• WORK TASK: What is the number of lines in the data below that hold the word "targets"? Give nothing beyond that number.
● ● ● ●
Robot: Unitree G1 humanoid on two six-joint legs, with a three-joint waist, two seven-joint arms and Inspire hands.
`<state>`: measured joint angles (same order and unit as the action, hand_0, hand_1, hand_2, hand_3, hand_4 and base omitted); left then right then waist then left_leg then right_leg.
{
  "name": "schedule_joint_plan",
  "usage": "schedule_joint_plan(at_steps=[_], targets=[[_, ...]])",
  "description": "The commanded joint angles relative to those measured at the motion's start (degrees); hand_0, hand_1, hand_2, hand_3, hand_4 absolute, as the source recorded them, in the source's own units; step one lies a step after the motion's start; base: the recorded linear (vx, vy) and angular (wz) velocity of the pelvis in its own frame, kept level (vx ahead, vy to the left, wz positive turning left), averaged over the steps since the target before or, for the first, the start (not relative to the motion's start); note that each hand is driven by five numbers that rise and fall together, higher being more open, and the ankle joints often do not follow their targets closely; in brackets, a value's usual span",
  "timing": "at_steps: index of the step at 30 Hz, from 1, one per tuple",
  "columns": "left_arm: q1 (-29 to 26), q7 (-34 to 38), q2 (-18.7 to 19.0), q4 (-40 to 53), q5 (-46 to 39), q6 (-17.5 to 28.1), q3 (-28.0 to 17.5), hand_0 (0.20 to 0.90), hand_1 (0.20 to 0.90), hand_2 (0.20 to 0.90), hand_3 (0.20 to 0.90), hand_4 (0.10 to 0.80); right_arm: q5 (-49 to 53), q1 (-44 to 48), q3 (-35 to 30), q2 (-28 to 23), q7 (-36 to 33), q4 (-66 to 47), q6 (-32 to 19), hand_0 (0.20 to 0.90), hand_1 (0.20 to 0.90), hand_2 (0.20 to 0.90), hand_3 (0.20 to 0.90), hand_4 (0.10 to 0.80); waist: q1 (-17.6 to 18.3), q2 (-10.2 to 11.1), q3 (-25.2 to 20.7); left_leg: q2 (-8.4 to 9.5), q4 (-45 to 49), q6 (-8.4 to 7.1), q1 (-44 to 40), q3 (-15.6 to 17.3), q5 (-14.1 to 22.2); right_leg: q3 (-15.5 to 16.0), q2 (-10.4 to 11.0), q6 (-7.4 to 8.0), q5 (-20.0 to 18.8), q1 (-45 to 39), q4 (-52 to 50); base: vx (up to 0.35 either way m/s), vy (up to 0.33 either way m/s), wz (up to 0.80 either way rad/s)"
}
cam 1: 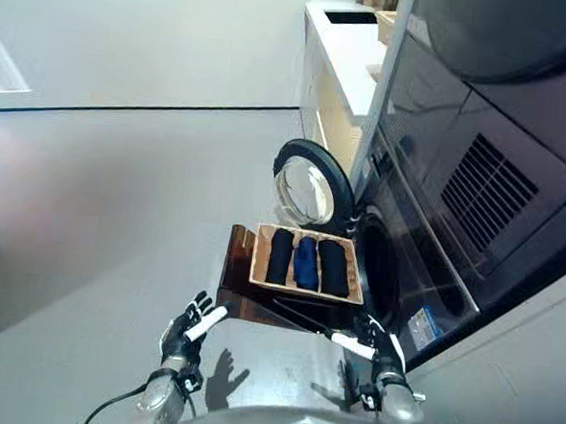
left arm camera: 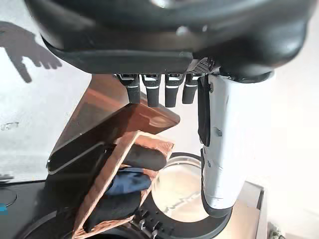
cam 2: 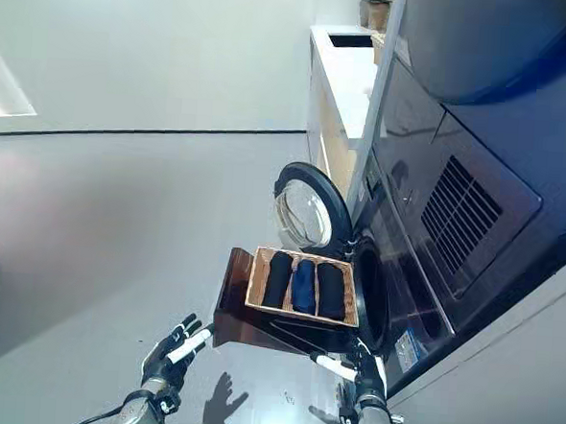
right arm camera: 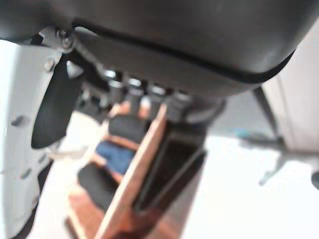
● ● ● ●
• RESULT OF THE EXERCISE: 2